- _Data to examine_
----------

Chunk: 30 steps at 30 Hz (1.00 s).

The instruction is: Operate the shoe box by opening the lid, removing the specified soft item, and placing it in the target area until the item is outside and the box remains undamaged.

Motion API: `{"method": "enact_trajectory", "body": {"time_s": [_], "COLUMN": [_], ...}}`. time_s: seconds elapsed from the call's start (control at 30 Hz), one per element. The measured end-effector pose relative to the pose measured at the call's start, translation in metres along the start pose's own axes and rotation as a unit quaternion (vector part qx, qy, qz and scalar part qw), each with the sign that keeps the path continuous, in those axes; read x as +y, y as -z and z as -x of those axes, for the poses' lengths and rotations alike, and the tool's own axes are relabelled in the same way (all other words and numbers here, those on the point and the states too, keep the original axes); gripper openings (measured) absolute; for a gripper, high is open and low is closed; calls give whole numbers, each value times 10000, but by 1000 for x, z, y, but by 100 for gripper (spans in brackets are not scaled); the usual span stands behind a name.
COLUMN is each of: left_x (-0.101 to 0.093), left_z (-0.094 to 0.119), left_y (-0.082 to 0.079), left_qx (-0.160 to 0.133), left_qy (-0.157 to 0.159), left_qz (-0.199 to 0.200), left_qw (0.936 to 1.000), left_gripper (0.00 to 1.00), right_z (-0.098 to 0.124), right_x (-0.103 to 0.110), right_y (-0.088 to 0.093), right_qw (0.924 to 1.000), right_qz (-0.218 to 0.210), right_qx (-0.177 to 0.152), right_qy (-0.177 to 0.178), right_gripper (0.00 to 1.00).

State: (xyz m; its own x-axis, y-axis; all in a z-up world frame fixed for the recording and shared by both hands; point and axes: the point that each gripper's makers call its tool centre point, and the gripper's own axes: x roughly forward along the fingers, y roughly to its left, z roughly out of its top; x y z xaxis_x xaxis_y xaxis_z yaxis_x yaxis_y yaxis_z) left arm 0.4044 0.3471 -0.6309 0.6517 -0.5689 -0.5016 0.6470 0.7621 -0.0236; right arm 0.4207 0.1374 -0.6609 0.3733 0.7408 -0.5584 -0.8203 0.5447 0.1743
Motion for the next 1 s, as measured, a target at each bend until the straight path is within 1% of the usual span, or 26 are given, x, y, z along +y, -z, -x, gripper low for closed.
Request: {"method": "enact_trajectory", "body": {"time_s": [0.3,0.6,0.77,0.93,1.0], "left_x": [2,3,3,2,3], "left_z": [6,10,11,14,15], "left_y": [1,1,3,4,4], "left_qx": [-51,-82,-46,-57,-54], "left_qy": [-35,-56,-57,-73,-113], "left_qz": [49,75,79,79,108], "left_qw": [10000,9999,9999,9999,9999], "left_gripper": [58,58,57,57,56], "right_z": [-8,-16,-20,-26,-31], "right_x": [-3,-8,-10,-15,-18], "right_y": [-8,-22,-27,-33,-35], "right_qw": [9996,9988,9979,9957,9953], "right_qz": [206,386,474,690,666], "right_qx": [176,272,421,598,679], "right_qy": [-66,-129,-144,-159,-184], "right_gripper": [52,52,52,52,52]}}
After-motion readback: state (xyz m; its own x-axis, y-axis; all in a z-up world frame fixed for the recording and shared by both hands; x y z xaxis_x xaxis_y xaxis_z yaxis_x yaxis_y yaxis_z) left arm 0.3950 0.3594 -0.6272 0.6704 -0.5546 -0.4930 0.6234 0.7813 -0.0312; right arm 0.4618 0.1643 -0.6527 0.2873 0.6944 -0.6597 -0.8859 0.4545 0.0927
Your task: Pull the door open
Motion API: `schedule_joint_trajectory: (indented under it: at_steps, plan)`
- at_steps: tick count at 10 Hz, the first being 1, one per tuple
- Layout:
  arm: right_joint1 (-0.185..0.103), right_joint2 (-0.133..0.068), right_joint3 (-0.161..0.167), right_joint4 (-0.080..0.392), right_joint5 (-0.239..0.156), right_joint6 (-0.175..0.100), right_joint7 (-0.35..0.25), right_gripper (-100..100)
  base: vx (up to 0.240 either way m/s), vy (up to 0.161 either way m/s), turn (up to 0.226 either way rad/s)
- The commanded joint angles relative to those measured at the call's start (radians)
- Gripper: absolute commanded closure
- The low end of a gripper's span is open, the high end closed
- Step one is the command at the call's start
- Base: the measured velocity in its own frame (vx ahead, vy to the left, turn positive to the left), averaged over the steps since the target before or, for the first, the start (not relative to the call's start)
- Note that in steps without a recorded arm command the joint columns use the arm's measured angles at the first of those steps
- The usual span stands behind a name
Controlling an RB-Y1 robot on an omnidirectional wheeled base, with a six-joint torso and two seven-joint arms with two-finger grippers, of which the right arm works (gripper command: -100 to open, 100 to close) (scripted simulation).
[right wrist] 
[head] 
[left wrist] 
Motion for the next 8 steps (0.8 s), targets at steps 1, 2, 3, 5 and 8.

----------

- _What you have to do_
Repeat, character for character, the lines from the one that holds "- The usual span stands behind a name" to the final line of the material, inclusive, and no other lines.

- _Solution to this problem_
- The usual span stands behind a name
Controlling an RB-Y1 robot on an omnidirectional wheeled base, with a six-joint torso and two seven-joint arms with two-finger grippers, of which the right arm works (gripper command: -100 to open, 100 to close) (scripted simulation).
[right wrist] 
[head] 
[left wrist] 
Motion for the next 8 steps (0.8 s), targets at steps 1, 2, 3, 5 and 8.

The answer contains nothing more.